■ **TASK DETAILS**
Take the data below and extract the lines from the one with "The client would like the dark" to the one with "The client would like the hanging beige", inclusive, exactly as written.

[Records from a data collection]
+ + +

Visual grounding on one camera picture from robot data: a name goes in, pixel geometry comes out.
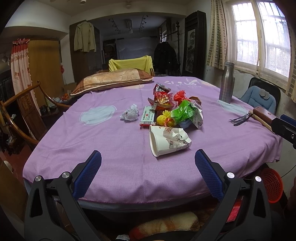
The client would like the white carton box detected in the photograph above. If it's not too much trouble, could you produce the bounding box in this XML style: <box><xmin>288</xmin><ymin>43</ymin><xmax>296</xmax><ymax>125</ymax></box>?
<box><xmin>191</xmin><ymin>101</ymin><xmax>203</xmax><ymax>130</ymax></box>

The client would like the crushed white paper cup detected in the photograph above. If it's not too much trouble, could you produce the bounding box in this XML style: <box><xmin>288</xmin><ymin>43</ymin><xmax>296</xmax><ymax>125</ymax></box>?
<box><xmin>149</xmin><ymin>126</ymin><xmax>192</xmax><ymax>157</ymax></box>

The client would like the green plastic bag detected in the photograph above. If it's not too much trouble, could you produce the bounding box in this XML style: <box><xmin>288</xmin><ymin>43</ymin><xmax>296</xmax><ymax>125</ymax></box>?
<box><xmin>171</xmin><ymin>100</ymin><xmax>197</xmax><ymax>125</ymax></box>

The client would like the yellow foam fruit net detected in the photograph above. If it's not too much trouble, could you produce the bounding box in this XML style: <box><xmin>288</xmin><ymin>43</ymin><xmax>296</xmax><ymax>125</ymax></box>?
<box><xmin>157</xmin><ymin>110</ymin><xmax>176</xmax><ymax>128</ymax></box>

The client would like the white plastic bag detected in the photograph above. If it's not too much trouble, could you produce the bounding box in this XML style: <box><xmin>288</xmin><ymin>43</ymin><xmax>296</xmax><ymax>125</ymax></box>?
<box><xmin>120</xmin><ymin>104</ymin><xmax>139</xmax><ymax>122</ymax></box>

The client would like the white medicine box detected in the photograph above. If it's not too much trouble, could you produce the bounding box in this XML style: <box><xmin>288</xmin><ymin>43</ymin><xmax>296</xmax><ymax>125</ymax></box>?
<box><xmin>139</xmin><ymin>106</ymin><xmax>156</xmax><ymax>126</ymax></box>

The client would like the red snack wrapper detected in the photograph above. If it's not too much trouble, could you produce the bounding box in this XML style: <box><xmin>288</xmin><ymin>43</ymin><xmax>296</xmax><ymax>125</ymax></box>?
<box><xmin>147</xmin><ymin>83</ymin><xmax>174</xmax><ymax>111</ymax></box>

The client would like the red plastic trash basket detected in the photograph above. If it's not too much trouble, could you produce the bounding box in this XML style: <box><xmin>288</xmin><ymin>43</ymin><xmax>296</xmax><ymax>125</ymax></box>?
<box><xmin>260</xmin><ymin>168</ymin><xmax>283</xmax><ymax>204</ymax></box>

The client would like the brown leather notebook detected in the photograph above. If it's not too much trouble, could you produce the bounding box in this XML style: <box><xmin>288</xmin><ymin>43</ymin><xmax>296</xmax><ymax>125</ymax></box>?
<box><xmin>249</xmin><ymin>106</ymin><xmax>276</xmax><ymax>132</ymax></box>

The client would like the beige checked right curtain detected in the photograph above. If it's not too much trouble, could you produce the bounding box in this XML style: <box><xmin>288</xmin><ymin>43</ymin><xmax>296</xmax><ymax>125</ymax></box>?
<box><xmin>285</xmin><ymin>23</ymin><xmax>296</xmax><ymax>102</ymax></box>

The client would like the beige checked curtain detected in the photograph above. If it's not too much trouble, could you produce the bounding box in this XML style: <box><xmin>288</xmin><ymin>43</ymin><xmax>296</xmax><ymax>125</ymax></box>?
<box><xmin>285</xmin><ymin>23</ymin><xmax>296</xmax><ymax>102</ymax></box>
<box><xmin>206</xmin><ymin>0</ymin><xmax>227</xmax><ymax>70</ymax></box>

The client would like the blue cushioned chair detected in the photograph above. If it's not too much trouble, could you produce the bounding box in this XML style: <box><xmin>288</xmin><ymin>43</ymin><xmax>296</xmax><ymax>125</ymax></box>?
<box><xmin>240</xmin><ymin>77</ymin><xmax>280</xmax><ymax>114</ymax></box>

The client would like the striped plush slipper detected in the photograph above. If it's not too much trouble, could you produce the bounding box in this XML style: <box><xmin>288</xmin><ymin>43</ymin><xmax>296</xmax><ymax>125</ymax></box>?
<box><xmin>129</xmin><ymin>212</ymin><xmax>200</xmax><ymax>240</ymax></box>

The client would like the blue face mask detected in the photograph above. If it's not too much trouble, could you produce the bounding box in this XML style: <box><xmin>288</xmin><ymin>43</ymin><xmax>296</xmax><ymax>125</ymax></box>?
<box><xmin>179</xmin><ymin>119</ymin><xmax>192</xmax><ymax>129</ymax></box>

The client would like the purple bed sheet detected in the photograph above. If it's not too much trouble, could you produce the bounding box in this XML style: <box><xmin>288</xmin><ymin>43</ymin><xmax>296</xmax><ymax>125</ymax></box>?
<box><xmin>23</xmin><ymin>77</ymin><xmax>282</xmax><ymax>204</ymax></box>

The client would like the steel water bottle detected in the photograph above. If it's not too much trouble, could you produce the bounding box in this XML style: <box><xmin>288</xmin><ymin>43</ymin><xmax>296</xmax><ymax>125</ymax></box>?
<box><xmin>219</xmin><ymin>61</ymin><xmax>235</xmax><ymax>103</ymax></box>

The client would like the window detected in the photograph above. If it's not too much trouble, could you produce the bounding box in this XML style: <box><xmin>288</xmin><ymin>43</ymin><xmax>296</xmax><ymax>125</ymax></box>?
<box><xmin>223</xmin><ymin>1</ymin><xmax>291</xmax><ymax>88</ymax></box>

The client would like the wooden armchair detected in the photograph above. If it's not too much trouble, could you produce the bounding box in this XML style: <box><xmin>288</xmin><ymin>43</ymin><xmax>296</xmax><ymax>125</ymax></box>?
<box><xmin>1</xmin><ymin>81</ymin><xmax>70</xmax><ymax>148</ymax></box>

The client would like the beige checked left curtain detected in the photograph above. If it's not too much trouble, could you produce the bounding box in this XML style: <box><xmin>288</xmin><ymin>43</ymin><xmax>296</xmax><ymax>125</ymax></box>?
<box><xmin>206</xmin><ymin>0</ymin><xmax>227</xmax><ymax>70</ymax></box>

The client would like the brown floral pillow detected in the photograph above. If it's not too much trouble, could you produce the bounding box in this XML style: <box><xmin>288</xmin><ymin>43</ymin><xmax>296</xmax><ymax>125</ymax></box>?
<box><xmin>70</xmin><ymin>68</ymin><xmax>153</xmax><ymax>96</ymax></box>

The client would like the red patterned curtain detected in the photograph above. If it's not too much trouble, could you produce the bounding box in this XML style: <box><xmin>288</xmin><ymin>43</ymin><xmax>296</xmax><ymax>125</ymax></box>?
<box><xmin>10</xmin><ymin>38</ymin><xmax>41</xmax><ymax>115</ymax></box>

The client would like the hanging black coat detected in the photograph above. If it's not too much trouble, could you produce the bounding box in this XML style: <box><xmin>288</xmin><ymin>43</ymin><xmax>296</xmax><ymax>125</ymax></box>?
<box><xmin>153</xmin><ymin>42</ymin><xmax>178</xmax><ymax>76</ymax></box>

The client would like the yellow cloth covered chair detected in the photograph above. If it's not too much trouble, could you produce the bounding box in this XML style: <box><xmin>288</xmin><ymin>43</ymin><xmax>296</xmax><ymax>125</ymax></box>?
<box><xmin>108</xmin><ymin>55</ymin><xmax>154</xmax><ymax>76</ymax></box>

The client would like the dark framed picture cabinet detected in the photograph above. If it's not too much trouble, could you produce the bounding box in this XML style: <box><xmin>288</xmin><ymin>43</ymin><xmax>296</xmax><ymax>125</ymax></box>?
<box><xmin>182</xmin><ymin>11</ymin><xmax>207</xmax><ymax>79</ymax></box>

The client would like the hanging beige jacket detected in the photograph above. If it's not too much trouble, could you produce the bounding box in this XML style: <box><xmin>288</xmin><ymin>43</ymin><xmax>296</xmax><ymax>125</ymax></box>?
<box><xmin>74</xmin><ymin>21</ymin><xmax>97</xmax><ymax>52</ymax></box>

+ + +

■ **WRITTEN RESPONSE**
The client would like the dark framed picture cabinet detected in the photograph above. If it's not too much trouble, could you produce the bounding box in this XML style: <box><xmin>288</xmin><ymin>43</ymin><xmax>296</xmax><ymax>125</ymax></box>?
<box><xmin>182</xmin><ymin>11</ymin><xmax>207</xmax><ymax>79</ymax></box>

The client would like the hanging beige jacket detected in the photograph above. If it's not too much trouble, could you produce the bounding box in this XML style: <box><xmin>288</xmin><ymin>43</ymin><xmax>296</xmax><ymax>125</ymax></box>?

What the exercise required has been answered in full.